Veronica Mars: The Thousand-Dollar Tan Line by Rob Thomas and Jennifer Graham – After reading this, I don't know if writing can really capture everything that made
Veronica Mars entertaining – I felt more like I was missing rather than revisiting the candy-neon pinks and greens and blues of Neptune, like give me all that blue-purple girl noir again please. But the story works. And I really appreciated the closure it provided regarding one of the returning characters.
Do I do things besides watch the TV and read books?
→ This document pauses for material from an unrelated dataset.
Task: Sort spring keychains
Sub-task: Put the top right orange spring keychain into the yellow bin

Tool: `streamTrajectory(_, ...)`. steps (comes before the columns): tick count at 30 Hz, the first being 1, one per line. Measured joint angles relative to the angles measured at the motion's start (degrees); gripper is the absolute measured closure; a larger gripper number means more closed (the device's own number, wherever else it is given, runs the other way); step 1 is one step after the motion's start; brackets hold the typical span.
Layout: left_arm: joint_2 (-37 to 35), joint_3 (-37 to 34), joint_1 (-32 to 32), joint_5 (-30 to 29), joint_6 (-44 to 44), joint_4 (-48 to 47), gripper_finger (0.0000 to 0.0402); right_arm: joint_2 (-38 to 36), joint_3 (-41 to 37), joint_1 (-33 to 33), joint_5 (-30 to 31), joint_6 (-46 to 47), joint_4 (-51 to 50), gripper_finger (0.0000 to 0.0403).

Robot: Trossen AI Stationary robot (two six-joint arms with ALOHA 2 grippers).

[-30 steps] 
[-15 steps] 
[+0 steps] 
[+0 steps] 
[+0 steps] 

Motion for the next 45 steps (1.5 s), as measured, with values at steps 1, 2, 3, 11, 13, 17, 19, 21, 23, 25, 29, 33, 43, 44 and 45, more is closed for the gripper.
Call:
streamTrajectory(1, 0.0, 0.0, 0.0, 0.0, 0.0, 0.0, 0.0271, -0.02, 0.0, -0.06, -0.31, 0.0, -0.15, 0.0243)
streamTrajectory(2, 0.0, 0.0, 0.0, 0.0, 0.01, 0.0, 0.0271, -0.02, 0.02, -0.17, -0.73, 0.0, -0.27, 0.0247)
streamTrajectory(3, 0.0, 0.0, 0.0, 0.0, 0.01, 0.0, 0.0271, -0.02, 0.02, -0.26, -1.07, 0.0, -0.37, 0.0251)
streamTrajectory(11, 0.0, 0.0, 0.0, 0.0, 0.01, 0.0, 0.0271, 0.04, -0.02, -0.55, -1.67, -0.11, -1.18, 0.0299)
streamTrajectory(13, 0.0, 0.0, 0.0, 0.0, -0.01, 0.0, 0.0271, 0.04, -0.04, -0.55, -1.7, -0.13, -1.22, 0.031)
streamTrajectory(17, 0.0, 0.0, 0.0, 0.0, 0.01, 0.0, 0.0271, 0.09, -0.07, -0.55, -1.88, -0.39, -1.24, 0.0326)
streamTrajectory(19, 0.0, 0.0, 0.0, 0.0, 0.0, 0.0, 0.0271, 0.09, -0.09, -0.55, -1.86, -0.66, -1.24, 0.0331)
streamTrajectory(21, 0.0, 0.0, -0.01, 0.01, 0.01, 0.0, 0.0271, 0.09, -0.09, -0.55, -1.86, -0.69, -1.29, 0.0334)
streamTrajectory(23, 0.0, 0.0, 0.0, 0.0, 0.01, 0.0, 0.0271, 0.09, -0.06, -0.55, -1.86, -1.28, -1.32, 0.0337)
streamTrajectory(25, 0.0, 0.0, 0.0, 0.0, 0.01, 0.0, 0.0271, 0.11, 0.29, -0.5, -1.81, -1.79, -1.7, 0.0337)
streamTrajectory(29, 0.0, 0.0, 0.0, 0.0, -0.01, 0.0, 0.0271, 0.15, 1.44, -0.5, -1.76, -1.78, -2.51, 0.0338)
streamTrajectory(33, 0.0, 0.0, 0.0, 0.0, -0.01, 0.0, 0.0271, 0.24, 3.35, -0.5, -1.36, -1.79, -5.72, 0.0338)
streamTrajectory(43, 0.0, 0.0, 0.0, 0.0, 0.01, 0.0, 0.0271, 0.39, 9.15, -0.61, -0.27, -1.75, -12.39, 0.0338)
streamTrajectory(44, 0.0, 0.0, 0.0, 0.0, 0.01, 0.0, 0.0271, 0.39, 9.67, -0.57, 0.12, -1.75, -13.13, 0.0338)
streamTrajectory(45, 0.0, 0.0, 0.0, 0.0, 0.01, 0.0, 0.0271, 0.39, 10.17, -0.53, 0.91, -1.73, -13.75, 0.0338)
Yes I will have you know that my Sims are progressing along nicely and will soon have a fancy farming expansion pack; I play trashy games on my phone; and I'm definitely going to finish this Eirtaé fanfic even if I'm thinking things like 'I should watch
Babette's Feast(????) for research.' Or god worse
My Dinner with Andre, I'm going to be so mad if I end up watching
My Dinner with Andre especially now that I've checked and know it's readily available for me to watch.
And we have also spent non-refundable money for a vacation in December so. If Florida could by any chance get its act together a little more in the next five months that would be. nice.